[[ Provided data open ]]

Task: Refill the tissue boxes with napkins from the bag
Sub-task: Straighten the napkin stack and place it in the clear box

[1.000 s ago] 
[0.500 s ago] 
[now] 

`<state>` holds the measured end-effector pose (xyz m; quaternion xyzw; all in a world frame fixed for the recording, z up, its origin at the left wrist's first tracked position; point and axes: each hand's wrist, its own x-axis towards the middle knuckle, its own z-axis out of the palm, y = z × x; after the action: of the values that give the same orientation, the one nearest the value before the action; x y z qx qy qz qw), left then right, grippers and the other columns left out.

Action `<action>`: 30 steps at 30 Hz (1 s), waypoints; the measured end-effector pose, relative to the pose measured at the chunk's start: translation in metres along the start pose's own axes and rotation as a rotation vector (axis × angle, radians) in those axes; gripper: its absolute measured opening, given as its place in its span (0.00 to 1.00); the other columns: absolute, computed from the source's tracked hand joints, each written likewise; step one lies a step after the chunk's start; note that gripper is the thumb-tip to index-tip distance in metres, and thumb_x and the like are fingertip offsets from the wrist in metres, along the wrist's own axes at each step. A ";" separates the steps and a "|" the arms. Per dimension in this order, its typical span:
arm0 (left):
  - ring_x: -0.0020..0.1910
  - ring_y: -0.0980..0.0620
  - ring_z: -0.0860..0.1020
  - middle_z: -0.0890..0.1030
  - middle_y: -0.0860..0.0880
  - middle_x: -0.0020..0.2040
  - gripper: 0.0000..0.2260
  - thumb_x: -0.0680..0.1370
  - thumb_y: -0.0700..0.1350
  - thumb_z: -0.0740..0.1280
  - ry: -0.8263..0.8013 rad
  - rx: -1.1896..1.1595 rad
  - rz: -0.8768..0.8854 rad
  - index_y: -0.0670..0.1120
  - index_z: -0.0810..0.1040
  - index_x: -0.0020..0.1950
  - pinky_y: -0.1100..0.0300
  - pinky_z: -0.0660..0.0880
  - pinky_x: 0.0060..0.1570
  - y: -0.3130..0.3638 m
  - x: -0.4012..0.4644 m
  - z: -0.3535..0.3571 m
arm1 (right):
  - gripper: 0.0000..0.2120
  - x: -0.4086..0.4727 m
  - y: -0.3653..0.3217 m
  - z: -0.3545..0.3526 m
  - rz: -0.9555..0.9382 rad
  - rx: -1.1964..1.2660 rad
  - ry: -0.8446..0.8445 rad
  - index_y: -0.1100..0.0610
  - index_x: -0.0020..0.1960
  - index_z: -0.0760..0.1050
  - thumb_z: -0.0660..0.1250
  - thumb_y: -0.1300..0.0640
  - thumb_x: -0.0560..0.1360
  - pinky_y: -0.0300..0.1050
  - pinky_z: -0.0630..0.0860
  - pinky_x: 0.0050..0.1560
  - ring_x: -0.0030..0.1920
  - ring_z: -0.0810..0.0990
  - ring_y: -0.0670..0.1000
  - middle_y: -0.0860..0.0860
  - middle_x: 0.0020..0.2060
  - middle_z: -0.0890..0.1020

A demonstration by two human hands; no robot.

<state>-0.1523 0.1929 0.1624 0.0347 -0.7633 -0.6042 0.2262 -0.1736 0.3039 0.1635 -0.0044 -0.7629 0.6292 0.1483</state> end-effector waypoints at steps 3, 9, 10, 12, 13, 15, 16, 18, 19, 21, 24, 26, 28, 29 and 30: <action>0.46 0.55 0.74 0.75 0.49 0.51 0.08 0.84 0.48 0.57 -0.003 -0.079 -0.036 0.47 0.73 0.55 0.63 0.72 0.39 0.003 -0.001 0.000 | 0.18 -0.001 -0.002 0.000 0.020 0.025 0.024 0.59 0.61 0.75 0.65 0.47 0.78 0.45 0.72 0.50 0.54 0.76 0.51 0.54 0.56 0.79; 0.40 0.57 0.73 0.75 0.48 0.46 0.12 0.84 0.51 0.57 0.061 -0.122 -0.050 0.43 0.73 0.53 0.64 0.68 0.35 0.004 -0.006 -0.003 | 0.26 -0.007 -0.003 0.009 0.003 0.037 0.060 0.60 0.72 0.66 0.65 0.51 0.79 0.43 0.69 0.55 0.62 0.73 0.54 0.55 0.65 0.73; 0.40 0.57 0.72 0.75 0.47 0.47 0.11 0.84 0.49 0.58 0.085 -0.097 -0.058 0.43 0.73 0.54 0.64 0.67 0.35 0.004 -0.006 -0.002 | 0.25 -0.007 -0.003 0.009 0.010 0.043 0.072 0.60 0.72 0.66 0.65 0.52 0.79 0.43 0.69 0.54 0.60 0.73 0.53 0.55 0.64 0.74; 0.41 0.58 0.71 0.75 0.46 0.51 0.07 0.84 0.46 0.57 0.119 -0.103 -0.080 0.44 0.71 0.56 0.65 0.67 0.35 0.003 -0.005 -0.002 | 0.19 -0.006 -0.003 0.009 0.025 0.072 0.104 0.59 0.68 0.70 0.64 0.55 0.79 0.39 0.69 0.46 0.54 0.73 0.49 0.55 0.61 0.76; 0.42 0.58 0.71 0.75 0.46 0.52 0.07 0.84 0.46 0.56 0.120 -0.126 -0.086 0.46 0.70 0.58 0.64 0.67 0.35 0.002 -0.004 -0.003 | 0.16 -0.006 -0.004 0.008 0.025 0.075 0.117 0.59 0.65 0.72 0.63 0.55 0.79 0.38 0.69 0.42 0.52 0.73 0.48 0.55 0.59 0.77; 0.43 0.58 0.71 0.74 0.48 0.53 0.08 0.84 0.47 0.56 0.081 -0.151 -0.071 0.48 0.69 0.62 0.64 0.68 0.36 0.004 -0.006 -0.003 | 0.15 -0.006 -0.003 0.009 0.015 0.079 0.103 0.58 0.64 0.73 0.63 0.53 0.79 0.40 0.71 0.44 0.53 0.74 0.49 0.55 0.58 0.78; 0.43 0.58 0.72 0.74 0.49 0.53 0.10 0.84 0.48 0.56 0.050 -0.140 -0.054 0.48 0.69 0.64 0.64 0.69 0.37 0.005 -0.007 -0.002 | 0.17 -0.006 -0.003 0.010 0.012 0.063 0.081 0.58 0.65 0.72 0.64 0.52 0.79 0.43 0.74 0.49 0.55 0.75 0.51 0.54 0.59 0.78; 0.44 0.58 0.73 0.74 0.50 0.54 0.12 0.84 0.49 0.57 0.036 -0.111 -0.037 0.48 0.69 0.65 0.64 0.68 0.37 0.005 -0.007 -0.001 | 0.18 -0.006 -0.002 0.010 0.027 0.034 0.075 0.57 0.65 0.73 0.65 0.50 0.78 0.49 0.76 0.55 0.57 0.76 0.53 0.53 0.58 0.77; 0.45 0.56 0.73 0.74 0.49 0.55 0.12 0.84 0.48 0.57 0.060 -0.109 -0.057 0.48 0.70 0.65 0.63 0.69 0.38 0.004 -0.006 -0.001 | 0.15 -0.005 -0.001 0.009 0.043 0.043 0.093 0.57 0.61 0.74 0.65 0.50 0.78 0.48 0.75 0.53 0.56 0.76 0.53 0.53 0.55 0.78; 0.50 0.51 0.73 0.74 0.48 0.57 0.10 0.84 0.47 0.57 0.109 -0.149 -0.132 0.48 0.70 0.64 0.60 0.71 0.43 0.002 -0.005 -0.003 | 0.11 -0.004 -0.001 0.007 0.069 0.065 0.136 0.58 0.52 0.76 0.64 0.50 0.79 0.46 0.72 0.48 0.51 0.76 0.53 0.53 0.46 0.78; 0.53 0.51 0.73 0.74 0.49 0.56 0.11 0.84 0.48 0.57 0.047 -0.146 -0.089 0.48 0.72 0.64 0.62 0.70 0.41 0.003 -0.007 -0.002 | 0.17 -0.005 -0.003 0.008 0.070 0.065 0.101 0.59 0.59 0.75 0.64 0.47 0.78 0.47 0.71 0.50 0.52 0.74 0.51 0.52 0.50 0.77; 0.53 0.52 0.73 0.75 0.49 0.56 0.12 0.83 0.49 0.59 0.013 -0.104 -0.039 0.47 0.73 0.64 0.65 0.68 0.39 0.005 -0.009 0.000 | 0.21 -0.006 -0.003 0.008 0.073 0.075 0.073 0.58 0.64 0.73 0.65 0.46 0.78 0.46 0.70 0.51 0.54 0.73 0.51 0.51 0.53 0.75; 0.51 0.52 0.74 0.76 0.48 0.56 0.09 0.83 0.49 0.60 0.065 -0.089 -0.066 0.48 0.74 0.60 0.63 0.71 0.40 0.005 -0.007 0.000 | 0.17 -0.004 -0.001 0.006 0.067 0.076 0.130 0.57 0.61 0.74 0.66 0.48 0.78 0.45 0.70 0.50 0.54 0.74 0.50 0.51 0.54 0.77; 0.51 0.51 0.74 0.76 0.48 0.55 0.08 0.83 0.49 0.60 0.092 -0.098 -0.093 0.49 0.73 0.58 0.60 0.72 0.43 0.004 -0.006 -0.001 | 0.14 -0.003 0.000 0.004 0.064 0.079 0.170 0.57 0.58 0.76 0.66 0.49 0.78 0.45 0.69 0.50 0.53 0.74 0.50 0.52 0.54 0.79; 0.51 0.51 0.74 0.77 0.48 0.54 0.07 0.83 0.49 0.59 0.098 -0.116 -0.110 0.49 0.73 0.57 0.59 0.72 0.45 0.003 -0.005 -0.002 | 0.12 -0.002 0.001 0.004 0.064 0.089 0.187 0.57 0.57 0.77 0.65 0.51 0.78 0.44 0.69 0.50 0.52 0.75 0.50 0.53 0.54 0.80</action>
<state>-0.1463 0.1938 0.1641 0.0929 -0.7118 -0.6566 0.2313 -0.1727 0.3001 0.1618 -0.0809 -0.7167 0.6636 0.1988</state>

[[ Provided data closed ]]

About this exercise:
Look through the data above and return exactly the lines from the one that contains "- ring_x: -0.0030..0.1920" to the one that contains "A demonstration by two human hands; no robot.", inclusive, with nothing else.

Response:
  - ring_x: -0.0030..0.1920
  - ring_z: -0.0810..0.0990
  - ring_y: -0.0670..0.1000
  - middle_y: -0.0860..0.0860
  - middle_x: 0.0020..0.2060
  - middle_z: -0.0890..0.1020

A demonstration by two human hands; no robot.

What appears above is the full answer.